BEGIN SUPPLIED RECORDS

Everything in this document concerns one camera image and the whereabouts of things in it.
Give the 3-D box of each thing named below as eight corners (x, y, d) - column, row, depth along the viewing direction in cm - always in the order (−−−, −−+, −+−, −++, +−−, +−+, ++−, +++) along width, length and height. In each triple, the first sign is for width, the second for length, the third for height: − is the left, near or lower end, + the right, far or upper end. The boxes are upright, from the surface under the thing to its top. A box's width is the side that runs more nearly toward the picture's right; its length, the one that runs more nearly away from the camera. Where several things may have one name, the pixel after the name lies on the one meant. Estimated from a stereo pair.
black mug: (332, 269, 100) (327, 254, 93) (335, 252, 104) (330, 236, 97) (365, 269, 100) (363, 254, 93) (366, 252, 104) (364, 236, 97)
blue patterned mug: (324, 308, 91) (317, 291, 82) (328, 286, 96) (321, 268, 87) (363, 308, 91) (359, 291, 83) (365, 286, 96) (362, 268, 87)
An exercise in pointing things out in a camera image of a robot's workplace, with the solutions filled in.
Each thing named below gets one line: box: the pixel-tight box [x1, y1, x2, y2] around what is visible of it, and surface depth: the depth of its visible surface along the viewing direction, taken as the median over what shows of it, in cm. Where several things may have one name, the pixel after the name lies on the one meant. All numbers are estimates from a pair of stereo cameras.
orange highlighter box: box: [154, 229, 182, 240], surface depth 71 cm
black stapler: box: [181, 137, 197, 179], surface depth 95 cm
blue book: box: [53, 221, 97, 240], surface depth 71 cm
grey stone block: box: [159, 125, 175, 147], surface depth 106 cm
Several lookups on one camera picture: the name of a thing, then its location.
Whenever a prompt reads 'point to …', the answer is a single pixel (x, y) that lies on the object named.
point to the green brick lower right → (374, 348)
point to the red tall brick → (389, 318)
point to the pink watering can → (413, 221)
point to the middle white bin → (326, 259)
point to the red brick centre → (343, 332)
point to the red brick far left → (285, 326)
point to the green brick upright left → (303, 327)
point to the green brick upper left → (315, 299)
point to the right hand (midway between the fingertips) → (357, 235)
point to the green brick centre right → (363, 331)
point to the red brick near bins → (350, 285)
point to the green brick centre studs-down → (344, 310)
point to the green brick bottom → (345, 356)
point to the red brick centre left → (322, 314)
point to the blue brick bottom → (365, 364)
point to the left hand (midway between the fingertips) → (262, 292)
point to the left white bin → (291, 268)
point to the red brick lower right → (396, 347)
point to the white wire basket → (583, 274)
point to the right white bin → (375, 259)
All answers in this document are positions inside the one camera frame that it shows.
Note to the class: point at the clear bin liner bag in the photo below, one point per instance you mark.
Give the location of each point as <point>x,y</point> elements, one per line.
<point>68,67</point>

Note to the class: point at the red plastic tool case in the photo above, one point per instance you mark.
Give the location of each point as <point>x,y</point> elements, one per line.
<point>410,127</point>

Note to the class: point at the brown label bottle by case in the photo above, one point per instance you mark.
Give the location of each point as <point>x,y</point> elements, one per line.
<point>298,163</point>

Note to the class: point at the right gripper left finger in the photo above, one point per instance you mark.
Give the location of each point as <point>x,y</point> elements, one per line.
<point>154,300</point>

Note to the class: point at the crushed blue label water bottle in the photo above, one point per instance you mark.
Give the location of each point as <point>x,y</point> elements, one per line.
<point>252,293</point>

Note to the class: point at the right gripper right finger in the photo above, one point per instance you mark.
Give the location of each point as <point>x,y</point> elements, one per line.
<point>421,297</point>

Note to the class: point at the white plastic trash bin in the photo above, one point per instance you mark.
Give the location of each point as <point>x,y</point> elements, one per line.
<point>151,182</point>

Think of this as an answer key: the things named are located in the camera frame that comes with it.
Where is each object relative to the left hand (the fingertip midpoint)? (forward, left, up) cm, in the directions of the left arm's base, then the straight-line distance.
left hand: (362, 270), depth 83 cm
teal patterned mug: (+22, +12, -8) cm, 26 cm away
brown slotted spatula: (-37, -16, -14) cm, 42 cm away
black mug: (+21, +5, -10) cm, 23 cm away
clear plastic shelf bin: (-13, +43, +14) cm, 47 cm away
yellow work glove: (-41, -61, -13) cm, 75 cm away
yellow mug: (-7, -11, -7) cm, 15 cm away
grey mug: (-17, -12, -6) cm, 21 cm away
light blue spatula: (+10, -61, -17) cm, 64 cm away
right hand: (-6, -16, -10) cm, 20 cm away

END SUPPLIED RECORDS

WHAT NEEDS TO BE DONE → Transcribe all of the entries without altering anything.

ANSWER SPACE →
Everything in this document concerns one camera image and the whereabouts of things in it.
Give the 3-D box of each thing named below as eight corners (x, y, d) - column, row, depth along the viewing direction in cm - always in the order (−−−, −−+, −+−, −++, +−−, +−+, ++−, +++) along width, length and height. In each triple, the first sign is for width, the second for length, the third for height: − is the left, near or lower end, + the right, far or upper end. The boxes are upright, from the surface under the thing to its top. A box's width is the side that runs more nearly toward the picture's right; its length, the one that runs more nearly away from the camera. Where several things may have one name, the pixel after the name lies on the one meant. Estimated from a stereo pair.
black mug: (332, 269, 100) (327, 254, 93) (335, 252, 104) (330, 236, 97) (365, 269, 100) (363, 254, 93) (366, 252, 104) (364, 236, 97)
blue patterned mug: (324, 308, 91) (317, 291, 82) (328, 286, 96) (321, 268, 87) (363, 308, 91) (359, 291, 83) (365, 286, 96) (362, 268, 87)
An exercise in pointing things out in a camera image of a robot's workplace, with the solutions filled in.
Each thing named below gets one line: box: the pixel-tight box [x1, y1, x2, y2] around what is visible of it, and surface depth: the depth of its visible surface along the viewing direction, taken as the median over what shows of it, in cm. Where several things may have one name, the pixel after the name lies on the one meant. All numbers are estimates from a pair of stereo cameras.
orange highlighter box: box: [154, 229, 182, 240], surface depth 71 cm
black stapler: box: [181, 137, 197, 179], surface depth 95 cm
blue book: box: [53, 221, 97, 240], surface depth 71 cm
grey stone block: box: [159, 125, 175, 147], surface depth 106 cm
Several lookups on one camera picture: the name of a thing, then its location.
Whenever a prompt reads 'point to …', the answer is a single pixel (x, y) that lies on the object named.
point to the green brick lower right → (374, 348)
point to the red tall brick → (389, 318)
point to the pink watering can → (413, 221)
point to the middle white bin → (326, 259)
point to the red brick centre → (343, 332)
point to the red brick far left → (285, 326)
point to the green brick upright left → (303, 327)
point to the green brick upper left → (315, 299)
point to the right hand (midway between the fingertips) → (357, 235)
point to the green brick centre right → (363, 331)
point to the red brick near bins → (350, 285)
point to the green brick centre studs-down → (344, 310)
point to the green brick bottom → (345, 356)
point to the red brick centre left → (322, 314)
point to the blue brick bottom → (365, 364)
point to the left hand (midway between the fingertips) → (262, 292)
point to the left white bin → (291, 268)
point to the red brick lower right → (396, 347)
point to the white wire basket → (583, 274)
point to the right white bin → (375, 259)
All answers in this document are positions inside the one camera frame that it shows.
Note to the class: point at the clear bin liner bag in the photo below, one point per instance you mark.
Give the location of each point as <point>x,y</point> elements, one per line.
<point>68,67</point>

Note to the class: point at the red plastic tool case in the photo above, one point per instance you mark.
Give the location of each point as <point>x,y</point> elements, one per line.
<point>410,127</point>

Note to the class: point at the brown label bottle by case in the photo above, one point per instance you mark.
Give the location of each point as <point>x,y</point> elements, one per line.
<point>298,163</point>

Note to the class: point at the right gripper left finger in the photo above, one point per instance you mark.
Give the location of each point as <point>x,y</point> elements, one per line.
<point>154,300</point>

Note to the class: point at the crushed blue label water bottle in the photo above, one point per instance you mark.
Give the location of each point as <point>x,y</point> elements, one per line.
<point>252,293</point>

Note to the class: point at the right gripper right finger in the photo above, one point per instance you mark.
Give the location of each point as <point>x,y</point> elements, one per line.
<point>421,297</point>

Note to the class: point at the white plastic trash bin in the photo above, one point per instance you mark.
Give the location of each point as <point>x,y</point> elements, one per line.
<point>151,182</point>

Think of this as an answer key: the things named are located in the camera frame that comes with it.
Where is each object relative to the left hand (the fingertip midpoint)? (forward, left, up) cm, in the directions of the left arm's base, then the straight-line distance.
left hand: (362, 270), depth 83 cm
teal patterned mug: (+22, +12, -8) cm, 26 cm away
brown slotted spatula: (-37, -16, -14) cm, 42 cm away
black mug: (+21, +5, -10) cm, 23 cm away
clear plastic shelf bin: (-13, +43, +14) cm, 47 cm away
yellow work glove: (-41, -61, -13) cm, 75 cm away
yellow mug: (-7, -11, -7) cm, 15 cm away
grey mug: (-17, -12, -6) cm, 21 cm away
light blue spatula: (+10, -61, -17) cm, 64 cm away
right hand: (-6, -16, -10) cm, 20 cm away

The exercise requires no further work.